April 24, 2014
Palpación de la glándula tiroides
En un porcentaje del 4 al 7 % de la población adulta de los EE. UU. se detectan nódulos palpables.
Aspiración de un nódulo tiroideo con aguja fina guiado con ecografía
Las guías de la American Thyroid Association especifican que la evaluación de un nódulo tiroideo debe incluir la aspiración de nódulos con aguja fina que cumple con los criterios de ecografía y tamaño adecuados.
Citología tiroidea de una muestra de carcinoma papilar tiroideo
Citología tiroidea de una muestra de carcinoma papilar tiroideo en la que se observa la estructura papilar y la ampliación nuclear con apiñamiento de cáncer papilar de tiroides clásico (tinción de Papanicolaou, aumento de 100 veces del tamaño original)
Thyroid nodules are common, with palpable nodules found in 4 to 7 percent of the adult U.S. population and solitary or multiple nodules found at much higher rates during ultrasonographic screening. "Most of these nodules — about 90 percent — are entirely benign," says Diana S. Dean, M.D., of the Division of Endocrinology, Diabetes, Metabolism, and Nutrition at Mayo Clinic in Rochester, Minn. "However, identifying the occasional thyroid cancer requires careful evaluation of every nodule we find, using a combination of clinical assessment, neck palpation, ultrasound imaging and, in many cases, analysis of a biopsy specimen."

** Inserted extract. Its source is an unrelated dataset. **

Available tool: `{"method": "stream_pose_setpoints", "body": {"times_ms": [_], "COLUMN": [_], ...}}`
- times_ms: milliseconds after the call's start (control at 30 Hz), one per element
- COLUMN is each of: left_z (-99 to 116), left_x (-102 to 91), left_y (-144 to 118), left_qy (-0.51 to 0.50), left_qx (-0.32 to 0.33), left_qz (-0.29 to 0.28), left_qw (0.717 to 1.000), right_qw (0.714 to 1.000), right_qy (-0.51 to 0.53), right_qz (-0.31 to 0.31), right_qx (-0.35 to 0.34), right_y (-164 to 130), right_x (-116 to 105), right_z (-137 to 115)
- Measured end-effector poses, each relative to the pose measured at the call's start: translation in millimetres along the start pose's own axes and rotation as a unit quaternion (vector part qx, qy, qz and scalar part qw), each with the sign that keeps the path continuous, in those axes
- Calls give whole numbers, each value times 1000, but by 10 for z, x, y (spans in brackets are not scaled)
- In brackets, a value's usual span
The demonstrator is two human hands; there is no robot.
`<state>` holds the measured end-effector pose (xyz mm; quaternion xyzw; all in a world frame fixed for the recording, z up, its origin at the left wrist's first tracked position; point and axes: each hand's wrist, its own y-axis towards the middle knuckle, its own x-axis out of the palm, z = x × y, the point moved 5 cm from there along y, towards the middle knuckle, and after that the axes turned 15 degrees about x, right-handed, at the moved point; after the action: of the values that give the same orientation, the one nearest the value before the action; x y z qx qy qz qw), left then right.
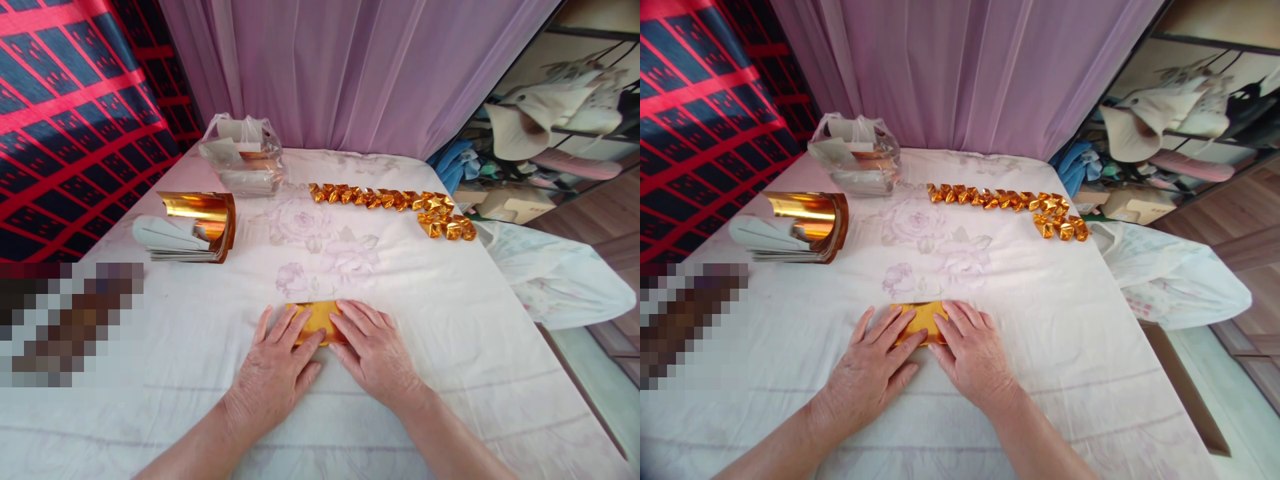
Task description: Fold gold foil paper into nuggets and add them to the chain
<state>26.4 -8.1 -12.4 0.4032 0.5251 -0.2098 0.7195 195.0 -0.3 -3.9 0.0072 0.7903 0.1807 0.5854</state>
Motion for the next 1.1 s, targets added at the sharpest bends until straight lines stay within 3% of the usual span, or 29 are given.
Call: {"method": "stream_pose_setpoints", "body": {"times_ms": [1100], "left_z": [-2], "left_x": [-29], "left_y": [24], "left_qy": [9], "left_qx": [18], "left_qz": [-30], "left_qw": [999], "right_qw": [999], "right_qy": [-23], "right_qz": [2], "right_qx": [36], "right_y": [-22], "right_x": [30], "right_z": [27]}}
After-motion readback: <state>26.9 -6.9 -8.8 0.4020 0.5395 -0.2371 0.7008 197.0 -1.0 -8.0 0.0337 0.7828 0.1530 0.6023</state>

Sometimes, thyroid nodules are noticed by the patient or a family member or are discovered during a routine physical examination. They rarely cause symptoms, unless they are large enough to interfere with swallowing. Thyroid cancer can invade and damage the recurrent laryngeal nerve, causing hoarseness. Such invasion and damage are infrequent.
"Most nodules are incidental discoveries," notes M. Regina Castro, M.D., of the Division of Endocrinology, Diabetes, Metabolism, and Nutrition at Mayo Clinic in Rochester, Minn., "and now many more such nodules are discovered because of the increased use of imaging performed for other reasons, including carotid ultrasonography, neck or chest computed tomography, magnetic resonance imaging, and even positron emission tomography."

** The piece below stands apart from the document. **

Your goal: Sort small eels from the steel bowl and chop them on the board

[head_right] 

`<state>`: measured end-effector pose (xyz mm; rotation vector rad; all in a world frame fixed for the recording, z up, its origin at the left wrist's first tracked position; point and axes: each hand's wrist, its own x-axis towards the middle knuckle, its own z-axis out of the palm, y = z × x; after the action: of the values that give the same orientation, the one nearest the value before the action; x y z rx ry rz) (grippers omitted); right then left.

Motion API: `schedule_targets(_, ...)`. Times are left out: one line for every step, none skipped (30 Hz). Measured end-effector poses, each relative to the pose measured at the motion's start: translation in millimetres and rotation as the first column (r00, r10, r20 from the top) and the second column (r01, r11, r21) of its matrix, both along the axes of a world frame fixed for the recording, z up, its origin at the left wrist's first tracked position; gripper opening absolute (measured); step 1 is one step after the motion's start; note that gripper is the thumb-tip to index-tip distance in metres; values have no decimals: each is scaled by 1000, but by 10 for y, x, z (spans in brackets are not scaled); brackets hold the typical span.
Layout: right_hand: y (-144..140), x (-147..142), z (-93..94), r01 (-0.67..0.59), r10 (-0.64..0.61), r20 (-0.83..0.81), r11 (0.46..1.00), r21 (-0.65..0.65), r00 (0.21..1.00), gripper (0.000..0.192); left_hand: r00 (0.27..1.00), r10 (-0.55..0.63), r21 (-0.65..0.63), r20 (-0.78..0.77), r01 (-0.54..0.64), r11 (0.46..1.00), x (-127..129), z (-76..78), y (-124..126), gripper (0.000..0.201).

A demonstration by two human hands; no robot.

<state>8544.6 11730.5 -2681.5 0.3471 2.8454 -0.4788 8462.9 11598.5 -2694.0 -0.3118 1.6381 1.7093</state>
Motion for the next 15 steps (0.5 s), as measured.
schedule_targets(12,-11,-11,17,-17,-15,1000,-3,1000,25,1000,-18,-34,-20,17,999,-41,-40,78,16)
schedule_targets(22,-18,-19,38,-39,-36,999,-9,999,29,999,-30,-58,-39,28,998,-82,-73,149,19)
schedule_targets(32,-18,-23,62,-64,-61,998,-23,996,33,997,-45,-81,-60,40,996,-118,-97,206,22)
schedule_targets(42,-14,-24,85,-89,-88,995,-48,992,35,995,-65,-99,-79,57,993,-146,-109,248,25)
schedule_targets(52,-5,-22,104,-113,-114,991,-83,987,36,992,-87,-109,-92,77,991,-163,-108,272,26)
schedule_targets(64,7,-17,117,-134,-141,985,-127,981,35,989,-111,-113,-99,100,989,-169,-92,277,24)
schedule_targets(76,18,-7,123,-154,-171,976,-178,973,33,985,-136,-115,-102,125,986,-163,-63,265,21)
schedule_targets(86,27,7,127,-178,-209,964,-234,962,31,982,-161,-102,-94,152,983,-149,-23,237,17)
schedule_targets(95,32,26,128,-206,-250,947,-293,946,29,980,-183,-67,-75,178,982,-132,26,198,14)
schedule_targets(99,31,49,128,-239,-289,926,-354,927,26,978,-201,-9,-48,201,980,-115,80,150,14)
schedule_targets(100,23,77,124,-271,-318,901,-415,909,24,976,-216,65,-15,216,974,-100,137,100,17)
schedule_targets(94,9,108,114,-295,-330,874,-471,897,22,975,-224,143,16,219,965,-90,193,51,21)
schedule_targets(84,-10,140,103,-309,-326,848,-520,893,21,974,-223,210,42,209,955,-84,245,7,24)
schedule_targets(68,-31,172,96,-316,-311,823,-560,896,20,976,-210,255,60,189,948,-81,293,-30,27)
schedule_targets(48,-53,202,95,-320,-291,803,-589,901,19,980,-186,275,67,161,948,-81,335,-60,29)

"Diagnosing a thyroid nodule accurately and promptly is important," says Geoffrey B. Thompson, M.D., of the Department of Surgery at Mayo Clinic in Rochester, Minn., "because early diagnosis improves the likelihood that a cancer can be discovered while contained within the thyroid gland and amenable to surgery. Once soft tissue invasion has occurred or lymph nodes are extensively involved, the chance of surgical cure drops substantially, especially in older patients, and there is a much higher incidence of metastatic spread of these late-stage cancers."

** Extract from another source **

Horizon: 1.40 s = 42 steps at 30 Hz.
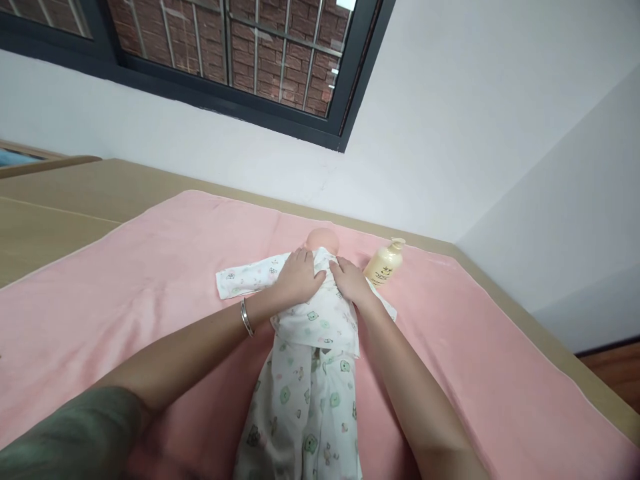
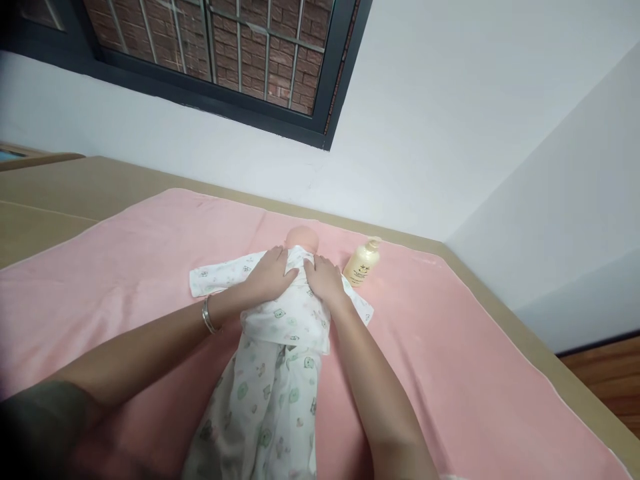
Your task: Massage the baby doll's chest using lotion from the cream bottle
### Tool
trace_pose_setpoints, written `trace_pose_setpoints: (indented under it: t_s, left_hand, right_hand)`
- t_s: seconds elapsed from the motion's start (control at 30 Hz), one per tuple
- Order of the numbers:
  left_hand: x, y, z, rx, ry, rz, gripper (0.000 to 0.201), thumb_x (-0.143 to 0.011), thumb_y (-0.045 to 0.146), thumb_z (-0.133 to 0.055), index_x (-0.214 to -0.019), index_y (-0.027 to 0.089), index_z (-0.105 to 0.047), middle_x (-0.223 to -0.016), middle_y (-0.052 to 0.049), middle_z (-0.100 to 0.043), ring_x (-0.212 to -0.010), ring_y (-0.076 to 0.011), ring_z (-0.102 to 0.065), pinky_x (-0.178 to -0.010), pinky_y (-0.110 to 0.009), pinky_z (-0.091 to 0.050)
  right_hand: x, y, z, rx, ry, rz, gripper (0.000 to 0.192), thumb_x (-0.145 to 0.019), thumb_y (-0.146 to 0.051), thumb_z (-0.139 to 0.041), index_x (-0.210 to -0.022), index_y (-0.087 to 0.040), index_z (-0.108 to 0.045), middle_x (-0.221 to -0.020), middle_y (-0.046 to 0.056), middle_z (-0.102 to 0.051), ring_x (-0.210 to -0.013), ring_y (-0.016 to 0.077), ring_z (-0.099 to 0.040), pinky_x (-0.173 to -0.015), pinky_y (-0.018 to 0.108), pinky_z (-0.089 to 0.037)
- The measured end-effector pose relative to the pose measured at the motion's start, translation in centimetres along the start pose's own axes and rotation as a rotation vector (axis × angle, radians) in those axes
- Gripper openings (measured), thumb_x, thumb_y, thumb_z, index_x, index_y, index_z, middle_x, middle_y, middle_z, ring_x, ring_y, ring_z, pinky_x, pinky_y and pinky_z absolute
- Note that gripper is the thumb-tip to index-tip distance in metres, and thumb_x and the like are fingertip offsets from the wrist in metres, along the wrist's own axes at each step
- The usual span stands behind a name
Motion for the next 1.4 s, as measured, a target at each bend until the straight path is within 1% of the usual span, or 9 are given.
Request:
trace_pose_setpoints:
  t_s: [0.1, 0.2, 0.27, 0.37, 0.53, 0.63, 0.83, 1.07, 1.4]
  left_hand:
    - [-1.0, -1.1, -0.2, 0.092, -0.047, 0.037, 0.049, -0.095, 0.043, -0.040, -0.121, 0.006, -0.060, -0.123, -0.020, -0.067, -0.118, -0.0314, -0.060, -0.102, -0.041, -0.045]
    - [-1.5, -1.8, -0.2, 0.145, -0.043, 0.051, 0.044, -0.094, 0.045, -0.040, -0.111, 0.011, -0.064, -0.113, -0.017, -0.071, -0.108, -0.0304, -0.066, -0.095, -0.040, -0.048]
    - [-1.5, -1.9, -0.3, 0.155, -0.015, 0.050, 0.042, -0.094, 0.044, -0.042, -0.108, 0.013, -0.066, -0.110, -0.016, -0.072, -0.106, -0.0305, -0.066, -0.094, -0.041, -0.049]
    - [-1.3, -2.0, -0.6, 0.136, 0.023, 0.063, 0.040, -0.093, 0.045, -0.043, -0.106, 0.014, -0.066, -0.108, -0.016, -0.072, -0.106, -0.0311, -0.066, -0.094, -0.043, -0.049]
    - [-1.2, -1.8, -0.7, 0.132, 0.060, 0.044, 0.038, -0.094, 0.043, -0.045, -0.108, 0.014, -0.065, -0.111, -0.015, -0.072, -0.110, -0.0313, -0.065, -0.100, -0.044, -0.047]
    - [-1.1, -1.7, -0.5, 0.148, 0.068, 0.046, 0.038, -0.094, 0.041, -0.045, -0.110, 0.013, -0.064, -0.112, -0.016, -0.072, -0.111, -0.0311, -0.065, -0.102, -0.043, -0.046]
    - [-0.9, -1.5, -0.2, 0.161, 0.064, 0.050, 0.039, -0.095, 0.041, -0.043, -0.110, 0.012, -0.064, -0.113, -0.017, -0.071, -0.111, -0.0310, -0.065, -0.101, -0.043, -0.046]
    - [-0.8, -1.4, -0.2, 0.152, 0.056, 0.048, 0.038, -0.095, 0.041, -0.043, -0.111, 0.013, -0.064, -0.113, -0.016, -0.071, -0.111, -0.0306, -0.065, -0.102, -0.043, -0.045]
    - [-0.8, -1.4, -0.1, 0.153, 0.058, 0.048, 0.036, -0.095, 0.041, -0.043, -0.107, 0.014, -0.064, -0.112, -0.016, -0.071, -0.109, -0.0302, -0.065, -0.100, -0.044, -0.046]
  right_hand:
    - [1.1, -1.5, 0.0, 0.080, 0.028, -0.011, 0.049, -0.104, -0.036, -0.023, -0.133, -0.014, -0.056, -0.138, 0.018, -0.060, -0.133, 0.0339, -0.049, -0.115, 0.057, -0.022]
    - [2.0, -2.8, 0.0, 0.176, 0.053, 0.003, 0.049, -0.103, -0.033, -0.025, -0.137, -0.012, -0.052, -0.142, 0.021, -0.056, -0.138, 0.0355, -0.045, -0.117, 0.061, -0.013]
    - [2.0, -2.9, -0.1, 0.175, 0.055, 0.017, 0.049, -0.103, -0.034, -0.025, -0.137, -0.012, -0.052, -0.144, 0.021, -0.055, -0.139, 0.0346, -0.044, -0.118, 0.060, -0.015]
    - [1.3, -1.9, -0.3, 0.090, 0.049, 0.022, 0.050, -0.103, -0.037, -0.024, -0.139, -0.015, -0.050, -0.148, 0.018, -0.052, -0.142, 0.0334, -0.041, -0.118, 0.059, -0.017]
    - [0.3, -0.5, -0.6, -0.020, 0.040, 0.010, 0.049, -0.101, -0.044, -0.025, -0.131, -0.020, -0.056, -0.136, 0.013, -0.061, -0.134, 0.0316, -0.047, -0.117, 0.062, -0.016]
    - [0.5, -0.6, -0.6, -0.016, 0.071, 0.003, 0.049, -0.101, -0.044, -0.025, -0.133, -0.019, -0.054, -0.138, 0.014, -0.060, -0.136, 0.0321, -0.046, -0.117, 0.064, -0.015]
    - [0.6, -0.8, -0.7, -0.005, 0.091, 0.003, 0.048, -0.101, -0.044, -0.025, -0.132, -0.020, -0.054, -0.137, 0.014, -0.060, -0.135, 0.0314, -0.046, -0.117, 0.062, -0.016]
    - [0.8, -1.0, -0.5, 0.009, 0.098, 0.009, 0.048, -0.102, -0.042, -0.024, -0.128, -0.019, -0.057, -0.135, 0.014, -0.061, -0.133, 0.0319, -0.047, -0.116, 0.062, -0.018]
    - [0.8, -0.9, -0.6, 0.014, 0.084, -0.006, 0.050, -0.102, -0.043, -0.024, -0.132, -0.019, -0.054, -0.138, 0.015, -0.059, -0.135, 0.0321, -0.045, -0.116, 0.061, -0.021]
Point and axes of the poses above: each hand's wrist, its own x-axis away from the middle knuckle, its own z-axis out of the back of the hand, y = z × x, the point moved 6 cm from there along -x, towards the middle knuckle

"Prompt diagnosis is also important for the patient because the finding of a nodule often raises fears about cancer and a delay to diagnosis fuels the concern and anxiety," says John C. Morris III, M.D., of the Division of Endocrinology, Diabetes, Metabolism, and Nutrition at Mayo Clinic in Rochester, Minn. The most recent set of guidelines from the American Thyroid Association specifies that the evaluation of a thyroid nodule should include:
- Clinical assessment to determine the number, size and location of all nodules within the gland
- Measurement of serum thyrotropin (TSH) to exclude hyperthyroidism
- An ultrasound to assess the nodule for features of malignancy
- Fine-needle aspiration (FNA) of nodules that meet the appropriate size and ultrasound criteria
"However," Dr. Morris goes on to say, "not every nodule needs to be biopsied, so the clinical scenario and ultrasound features are important in selecting the appropriate nodule for biopsy. Typically, these steps involve several appointments for the patient and often take a number of days to weeks. To streamline the evaluation, we created the Thyroid Nodule Clinic, at which patients with thyroid nodules can have their assessment completed within a day or so."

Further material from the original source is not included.